The container starts but crashes immediately.

```bash
# Check container logs
kubectl logs <POD_NAME> -n <NAMESPACE>
kubectl logs <POD_NAME> -n <NAMESPACE> --previous
```

### Evicted

The node evicted the pod due to resource pressure.

```bash
# Check which nodes have pressure
kubectl get nodes -o custom-columns=NAME:.metadata.name,STATUS:.status.conditions[-1].type

# Clean up evicted pods
kubectl get pods -A | grep Evicted | awk '{print $2 " -n " $1}' | xargs -L1 kubectl delete pod
```

## Kurtosis-specific pod types

| Pod pattern | Component | Image source |
|-------------|-----------|-------------|
| `kurtosis-engine-*` | Engine server | `engine/server/Dockerfile` |
| `kurtosis-api` (in `kt-*` namespaces) | API Container (APIC) | `core/server/Dockerfile` |
| `kurtosis-logs-collector-*` | Fluentbit DaemonSet | Pulled from registry |
| `kurtosis-logs-aggregator-*` | Vector deployment | Pulled from registry |
| `remove-dir-pod-*` | Fluentbit cleanup pods | busybox |
| `files-artifact-expander` (init container) | Files artifacts | `core/files_artifacts_expander/Dockerfile` |

## Engine start failures

If `kurtosis engine start` fails:

1. Check if old kurtosis namespaces exist: `kubectl get ns | grep kurtosis`
2. Delete them: `kubectl get ns | grep kurtosis | awk '{print $1}' | xargs -r kubectl delete ns`
3. Retry engine start

## Logs collector issues

The logs collector is a DaemonSet that runs on every node.
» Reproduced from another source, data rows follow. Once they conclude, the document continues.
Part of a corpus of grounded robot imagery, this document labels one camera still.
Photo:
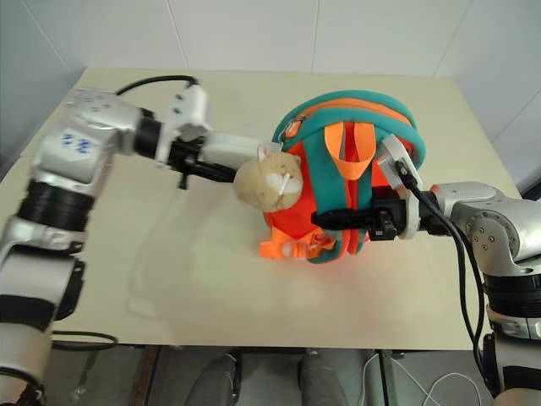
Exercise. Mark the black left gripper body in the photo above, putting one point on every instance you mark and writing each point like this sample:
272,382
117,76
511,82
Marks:
184,153

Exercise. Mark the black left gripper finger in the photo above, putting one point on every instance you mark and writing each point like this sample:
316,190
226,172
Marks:
217,171

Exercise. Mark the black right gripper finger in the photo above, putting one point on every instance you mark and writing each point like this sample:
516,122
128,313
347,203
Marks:
342,219

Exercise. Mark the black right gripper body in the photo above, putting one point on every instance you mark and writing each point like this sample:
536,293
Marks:
386,215

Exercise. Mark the orange and teal backpack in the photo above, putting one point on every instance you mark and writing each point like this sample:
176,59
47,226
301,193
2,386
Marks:
334,182

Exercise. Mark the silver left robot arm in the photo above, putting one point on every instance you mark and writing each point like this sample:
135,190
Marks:
63,156

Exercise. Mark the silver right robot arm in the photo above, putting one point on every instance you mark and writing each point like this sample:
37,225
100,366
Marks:
498,224

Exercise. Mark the beige plush cat toy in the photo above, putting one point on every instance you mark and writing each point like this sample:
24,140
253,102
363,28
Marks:
270,182

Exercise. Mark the dark grey rounded shape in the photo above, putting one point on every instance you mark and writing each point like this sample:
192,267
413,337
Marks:
329,378
217,380

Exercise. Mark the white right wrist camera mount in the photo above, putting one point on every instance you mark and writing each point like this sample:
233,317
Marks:
401,169

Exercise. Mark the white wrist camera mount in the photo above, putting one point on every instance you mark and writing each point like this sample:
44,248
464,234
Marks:
192,103
401,169

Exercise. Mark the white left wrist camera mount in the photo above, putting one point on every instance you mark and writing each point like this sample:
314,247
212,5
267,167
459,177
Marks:
192,103

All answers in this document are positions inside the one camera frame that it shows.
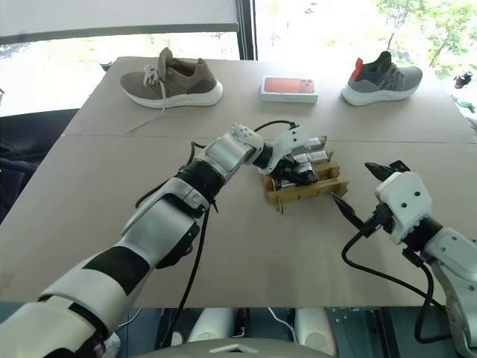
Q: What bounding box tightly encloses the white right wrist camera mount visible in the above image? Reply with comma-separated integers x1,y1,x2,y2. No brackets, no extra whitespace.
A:
374,171,435,246

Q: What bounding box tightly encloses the small wooden rack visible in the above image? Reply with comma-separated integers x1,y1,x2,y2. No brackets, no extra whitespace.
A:
262,136,350,216

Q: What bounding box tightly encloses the dark window frame post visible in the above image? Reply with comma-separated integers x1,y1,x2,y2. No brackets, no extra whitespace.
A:
236,0,259,61

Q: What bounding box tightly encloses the white rounded robot leg cover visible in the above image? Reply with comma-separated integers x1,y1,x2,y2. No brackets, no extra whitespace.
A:
294,307,338,357
186,307,236,345

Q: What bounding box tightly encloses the small black object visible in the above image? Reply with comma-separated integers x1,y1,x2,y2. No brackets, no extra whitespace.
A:
453,71,475,90

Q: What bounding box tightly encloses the dark seat beside table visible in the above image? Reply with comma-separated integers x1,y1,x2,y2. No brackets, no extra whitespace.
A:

If some nodes are unhealthy:

```bash
# Check DaemonSet status
kubectl get ds -A | grep kurtosis

# See which pods are not running
kubectl get pods -A | grep logs-collector | grep -v Running
```

Nodes with DiskPressure or other taints may not schedule collector pods — this is expected and the engine should start with a warning about partially degraded collection.